Content starts
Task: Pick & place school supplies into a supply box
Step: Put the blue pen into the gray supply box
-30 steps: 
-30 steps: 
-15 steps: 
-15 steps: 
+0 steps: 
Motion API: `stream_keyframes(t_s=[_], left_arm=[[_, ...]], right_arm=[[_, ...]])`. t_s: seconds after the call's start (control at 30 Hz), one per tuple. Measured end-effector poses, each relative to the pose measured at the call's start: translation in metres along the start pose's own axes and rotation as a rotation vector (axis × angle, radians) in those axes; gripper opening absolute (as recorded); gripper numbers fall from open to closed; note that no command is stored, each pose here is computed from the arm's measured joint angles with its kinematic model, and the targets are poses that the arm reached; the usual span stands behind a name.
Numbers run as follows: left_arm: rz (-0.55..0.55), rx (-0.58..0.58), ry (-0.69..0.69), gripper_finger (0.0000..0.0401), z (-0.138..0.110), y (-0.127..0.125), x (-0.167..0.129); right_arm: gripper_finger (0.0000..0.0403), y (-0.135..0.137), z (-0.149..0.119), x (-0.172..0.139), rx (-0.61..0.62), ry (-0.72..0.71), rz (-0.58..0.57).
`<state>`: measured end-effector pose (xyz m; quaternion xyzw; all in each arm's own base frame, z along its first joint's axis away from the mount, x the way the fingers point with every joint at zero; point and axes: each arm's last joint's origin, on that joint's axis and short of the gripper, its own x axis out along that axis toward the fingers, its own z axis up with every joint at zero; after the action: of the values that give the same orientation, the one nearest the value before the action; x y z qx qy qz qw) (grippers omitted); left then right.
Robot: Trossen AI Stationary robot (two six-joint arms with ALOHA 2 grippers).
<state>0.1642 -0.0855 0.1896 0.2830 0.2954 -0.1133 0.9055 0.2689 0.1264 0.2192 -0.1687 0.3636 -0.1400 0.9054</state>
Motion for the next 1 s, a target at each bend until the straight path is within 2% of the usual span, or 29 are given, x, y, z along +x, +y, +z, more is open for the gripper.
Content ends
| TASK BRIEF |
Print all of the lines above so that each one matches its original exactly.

| ANSWER TO THIS PROBLEM |
Task: Pick & place school supplies into a supply box
Step: Put the blue pen into the gray supply box
-30 steps: 
-30 steps: 
-15 steps: 
-15 steps: 
+0 steps: 
Motion API: `stream_keyframes(t_s=[_], left_arm=[[_, ...]], right_arm=[[_, ...]])`. t_s: seconds after the call's start (control at 30 Hz), one per tuple. Measured end-effector poses, each relative to the pose measured at the call's start: translation in metres along the start pose's own axes and rotation as a rotation vector (axis × angle, radians) in those axes; gripper opening absolute (as recorded); gripper numbers fall from open to closed; note that no command is stored, each pose here is computed from the arm's measured joint angles with its kinematic model, and the targets are poses that the arm reached; the usual span stands behind a name.
Numbers run as follows: left_arm: rz (-0.55..0.55), rx (-0.58..0.58), ry (-0.69..0.69), gripper_finger (0.0000..0.0401), z (-0.138..0.110), y (-0.127..0.125), x (-0.167..0.129); right_arm: gripper_finger (0.0000..0.0403), y (-0.135..0.137), z (-0.149..0.119), x (-0.172..0.139), rx (-0.61..0.62), ry (-0.72..0.71), rz (-0.58..0.57).
`<state>`: measured end-effector pose (xyz m; quaternion xyzw; all in each arm's own base frame, z along its first joint's axis away from the mount, x the way the fingers point with every joint at zero; point and axes: each arm's last joint's origin, on that joint's axis and short of the gripper, its own x axis out along that axis toward the fingers, its own z axis up with every joint at zero; after the action: of the values that give the same orientation, the one nearest the value before the action; x y z qx qy qz qw) (grippers omitted); left then right.
Robot: Trossen AI Stationary robot (two six-joint arms with ALOHA 2 grippers).
<state>0.1642 -0.0855 0.1896 0.2830 0.2954 -0.1133 0.9055 0.2689 0.1264 0.2192 -0.1687 0.3636 -0.1400 0.9054</state>
Motion for the next 1 s, a target at each bend until the straight path is within 2% of the usual span, or 29 are given, x, y, z along +x, +y, +z, more is open for the gripper.

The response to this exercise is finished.